Page MenuHomePhabricator

Create separate tables for log events in CheckUser
Open, HighPublicFeature

Description

To implement T253796, table(s) should be created that allow storing log-specific information in a seperate table. When CheckUser queries are made, the tables will be joined so that results can continue to be shown.

This involves creating two new tables:

  • cu_log_event
  • cu_private_event

The cu_log_event table will contain entries that at the moment go into cu_changes that also:

  • Are log actions
  • Have a associated log ID in the logging table

The cu_private_event will contain entries that at the moment go into cu_changes that also:

  • Are log actions
  • Do not have an associated log ID (and thus are very unlikely to be shown publicly or be linked to)

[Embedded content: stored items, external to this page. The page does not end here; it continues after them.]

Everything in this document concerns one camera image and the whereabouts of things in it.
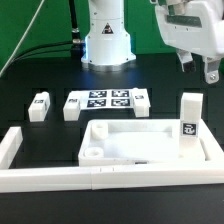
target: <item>small white block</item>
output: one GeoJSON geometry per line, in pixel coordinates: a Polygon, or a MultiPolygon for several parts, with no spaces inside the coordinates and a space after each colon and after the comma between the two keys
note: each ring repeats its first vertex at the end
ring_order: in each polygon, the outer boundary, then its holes
{"type": "Polygon", "coordinates": [[[205,160],[205,153],[199,140],[203,94],[184,93],[181,99],[180,116],[180,158],[205,160]]]}
{"type": "Polygon", "coordinates": [[[180,120],[199,122],[201,120],[203,94],[184,93],[181,99],[180,120]]]}
{"type": "Polygon", "coordinates": [[[31,122],[44,121],[50,107],[49,93],[37,93],[28,110],[31,122]]]}
{"type": "Polygon", "coordinates": [[[23,141],[20,127],[11,127],[0,144],[0,169],[8,169],[23,141]]]}
{"type": "Polygon", "coordinates": [[[72,91],[63,108],[65,121],[77,121],[79,119],[80,108],[80,92],[72,91]]]}
{"type": "Polygon", "coordinates": [[[131,91],[133,108],[136,117],[149,117],[150,101],[146,89],[133,89],[131,91]]]}

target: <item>white plastic block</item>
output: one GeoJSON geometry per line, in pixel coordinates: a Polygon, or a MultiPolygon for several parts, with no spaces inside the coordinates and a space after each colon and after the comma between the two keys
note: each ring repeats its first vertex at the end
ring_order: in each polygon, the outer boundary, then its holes
{"type": "Polygon", "coordinates": [[[203,94],[184,93],[181,99],[182,121],[199,122],[201,120],[203,94]]]}
{"type": "Polygon", "coordinates": [[[180,115],[180,158],[205,160],[205,153],[199,139],[203,94],[184,93],[181,99],[180,115]]]}
{"type": "Polygon", "coordinates": [[[0,193],[91,189],[92,169],[60,167],[0,170],[0,193]]]}
{"type": "Polygon", "coordinates": [[[31,122],[44,121],[50,107],[50,96],[48,92],[37,93],[28,110],[31,122]]]}
{"type": "Polygon", "coordinates": [[[20,127],[11,127],[0,144],[0,169],[8,169],[23,141],[20,127]]]}
{"type": "Polygon", "coordinates": [[[149,117],[150,101],[147,90],[134,88],[131,92],[135,116],[149,117]]]}
{"type": "Polygon", "coordinates": [[[80,108],[80,92],[72,91],[63,108],[65,121],[77,121],[79,119],[80,108]]]}

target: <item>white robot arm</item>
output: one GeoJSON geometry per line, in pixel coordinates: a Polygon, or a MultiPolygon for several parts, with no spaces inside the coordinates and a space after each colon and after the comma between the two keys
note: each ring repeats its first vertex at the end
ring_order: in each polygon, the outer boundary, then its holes
{"type": "Polygon", "coordinates": [[[224,57],[223,0],[150,0],[156,4],[156,18],[165,44],[175,47],[182,70],[195,65],[191,53],[201,55],[207,83],[219,80],[224,57]]]}

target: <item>green wall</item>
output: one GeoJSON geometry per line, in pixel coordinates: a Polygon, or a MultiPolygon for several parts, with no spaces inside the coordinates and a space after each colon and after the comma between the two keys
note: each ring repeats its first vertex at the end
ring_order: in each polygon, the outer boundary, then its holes
{"type": "MultiPolygon", "coordinates": [[[[1,0],[0,68],[7,61],[27,28],[41,0],[1,0]]],[[[171,52],[161,40],[149,0],[124,0],[125,26],[136,54],[171,52]]],[[[75,0],[82,37],[89,31],[88,1],[75,0]]],[[[39,44],[71,40],[68,0],[46,0],[21,50],[39,44]]]]}

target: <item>black surface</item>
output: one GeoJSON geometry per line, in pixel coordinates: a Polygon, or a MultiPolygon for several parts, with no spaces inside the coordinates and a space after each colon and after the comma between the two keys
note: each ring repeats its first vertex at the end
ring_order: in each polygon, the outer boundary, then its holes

The two tables are needed because when we have a log ID to reference storing the log parameters and other data that is not needed for indexing purposes can be gained using a join on the log ID to the logging table. Entries which do not have a associated log ID would then have to store this data, but to ensure that a new table is not polymorphic two tables are needed so that some entries have this column not be used.

Examples:

  • Log for a page move would go into the cu_log_event
  • Edit to a page would go into cu_changes
  • Login event would go into cu_private_event
  • Log events previously stored in cu_changes would be moved to cu_private_event

Doing this allows the solving of several security tickets and solving / making substantial progress towards solving:

This method was suggested by Ladsgroup to reduce the polymorphic nature of cu_changes over just adding cuc_log_id as suggested in the parent task. This would solve the parent task by removing log entries from cu_changes.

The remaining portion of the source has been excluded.